> **Collected data**:
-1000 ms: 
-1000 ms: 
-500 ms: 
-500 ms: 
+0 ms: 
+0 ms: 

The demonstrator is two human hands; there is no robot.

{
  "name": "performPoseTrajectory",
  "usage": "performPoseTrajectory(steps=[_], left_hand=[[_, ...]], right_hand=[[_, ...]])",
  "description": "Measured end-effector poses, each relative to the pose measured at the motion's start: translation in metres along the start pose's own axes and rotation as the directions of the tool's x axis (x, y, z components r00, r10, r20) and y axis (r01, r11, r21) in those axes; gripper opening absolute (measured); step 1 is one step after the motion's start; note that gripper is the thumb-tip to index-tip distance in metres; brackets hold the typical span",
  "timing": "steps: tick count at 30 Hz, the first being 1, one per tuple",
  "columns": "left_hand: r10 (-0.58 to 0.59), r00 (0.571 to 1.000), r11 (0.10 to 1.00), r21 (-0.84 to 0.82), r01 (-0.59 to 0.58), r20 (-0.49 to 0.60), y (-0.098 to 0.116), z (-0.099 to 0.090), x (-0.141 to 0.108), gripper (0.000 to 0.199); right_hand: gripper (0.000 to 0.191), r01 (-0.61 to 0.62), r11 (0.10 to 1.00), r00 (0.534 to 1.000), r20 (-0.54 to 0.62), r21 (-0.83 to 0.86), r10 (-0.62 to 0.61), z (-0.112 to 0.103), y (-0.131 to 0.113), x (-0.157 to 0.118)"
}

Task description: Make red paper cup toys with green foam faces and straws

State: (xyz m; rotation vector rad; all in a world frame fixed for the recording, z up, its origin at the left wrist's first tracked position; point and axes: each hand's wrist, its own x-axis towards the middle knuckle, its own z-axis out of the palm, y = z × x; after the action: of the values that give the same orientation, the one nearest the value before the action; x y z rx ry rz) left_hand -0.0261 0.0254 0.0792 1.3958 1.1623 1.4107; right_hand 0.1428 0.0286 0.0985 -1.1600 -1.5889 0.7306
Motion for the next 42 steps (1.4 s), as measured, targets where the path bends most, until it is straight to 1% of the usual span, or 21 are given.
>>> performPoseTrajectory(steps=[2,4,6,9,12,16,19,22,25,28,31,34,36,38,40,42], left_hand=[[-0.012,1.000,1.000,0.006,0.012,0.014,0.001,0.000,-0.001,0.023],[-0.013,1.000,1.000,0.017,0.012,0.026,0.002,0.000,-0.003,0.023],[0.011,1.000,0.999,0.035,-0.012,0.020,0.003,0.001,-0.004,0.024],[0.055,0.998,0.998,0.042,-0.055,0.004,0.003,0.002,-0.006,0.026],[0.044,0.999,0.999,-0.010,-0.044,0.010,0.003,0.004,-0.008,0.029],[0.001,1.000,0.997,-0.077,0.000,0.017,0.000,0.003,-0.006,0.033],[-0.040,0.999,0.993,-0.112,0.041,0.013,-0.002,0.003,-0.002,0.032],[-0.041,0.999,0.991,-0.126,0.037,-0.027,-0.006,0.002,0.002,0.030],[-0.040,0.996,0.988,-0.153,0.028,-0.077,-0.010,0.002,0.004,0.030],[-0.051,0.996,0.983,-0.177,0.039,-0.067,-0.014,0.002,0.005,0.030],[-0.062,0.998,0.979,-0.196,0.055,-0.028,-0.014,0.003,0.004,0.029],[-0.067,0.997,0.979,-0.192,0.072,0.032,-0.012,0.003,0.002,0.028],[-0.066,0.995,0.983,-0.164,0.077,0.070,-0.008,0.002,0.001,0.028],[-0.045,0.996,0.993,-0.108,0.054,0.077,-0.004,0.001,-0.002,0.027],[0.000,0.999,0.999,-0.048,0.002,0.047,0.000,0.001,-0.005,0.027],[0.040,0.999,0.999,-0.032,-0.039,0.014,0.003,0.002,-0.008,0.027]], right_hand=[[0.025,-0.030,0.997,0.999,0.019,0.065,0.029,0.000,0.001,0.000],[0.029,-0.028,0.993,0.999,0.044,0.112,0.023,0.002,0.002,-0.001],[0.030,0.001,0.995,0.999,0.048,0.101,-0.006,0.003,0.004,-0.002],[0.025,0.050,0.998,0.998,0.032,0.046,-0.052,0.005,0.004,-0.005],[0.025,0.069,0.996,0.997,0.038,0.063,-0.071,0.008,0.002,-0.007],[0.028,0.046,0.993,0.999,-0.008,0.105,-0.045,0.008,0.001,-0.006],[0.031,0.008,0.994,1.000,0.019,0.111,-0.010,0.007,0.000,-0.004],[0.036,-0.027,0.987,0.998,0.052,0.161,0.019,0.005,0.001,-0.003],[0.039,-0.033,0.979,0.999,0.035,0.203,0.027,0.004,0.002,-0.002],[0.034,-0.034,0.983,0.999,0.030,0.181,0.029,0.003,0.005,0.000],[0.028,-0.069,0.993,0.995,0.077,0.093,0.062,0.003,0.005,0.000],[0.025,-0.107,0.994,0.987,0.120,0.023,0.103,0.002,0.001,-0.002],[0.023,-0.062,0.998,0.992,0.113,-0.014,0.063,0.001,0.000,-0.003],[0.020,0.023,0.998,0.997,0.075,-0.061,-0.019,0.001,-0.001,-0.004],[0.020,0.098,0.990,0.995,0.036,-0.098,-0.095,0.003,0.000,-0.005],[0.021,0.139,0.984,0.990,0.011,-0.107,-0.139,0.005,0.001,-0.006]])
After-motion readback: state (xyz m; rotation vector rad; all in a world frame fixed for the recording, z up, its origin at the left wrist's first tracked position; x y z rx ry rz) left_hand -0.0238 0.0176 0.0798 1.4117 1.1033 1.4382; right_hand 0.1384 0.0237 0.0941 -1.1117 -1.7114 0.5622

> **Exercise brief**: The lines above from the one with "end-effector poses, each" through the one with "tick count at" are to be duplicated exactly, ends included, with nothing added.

> **Finished exercise**:
  "description": "Measured end-effector poses, each relative to the pose measured at the motion's start: translation in metres along the start pose's own axes and rotation as the directions of the tool's x axis (x, y, z components r00, r10, r20) and y axis (r01, r11, r21) in those axes; gripper opening absolute (measured); step 1 is one step after the motion's start; note that gripper is the thumb-tip to index-tip distance in metres; brackets hold the typical span",
  "timing": "steps: tick count at 30 Hz, the first being 1, one per tuple",

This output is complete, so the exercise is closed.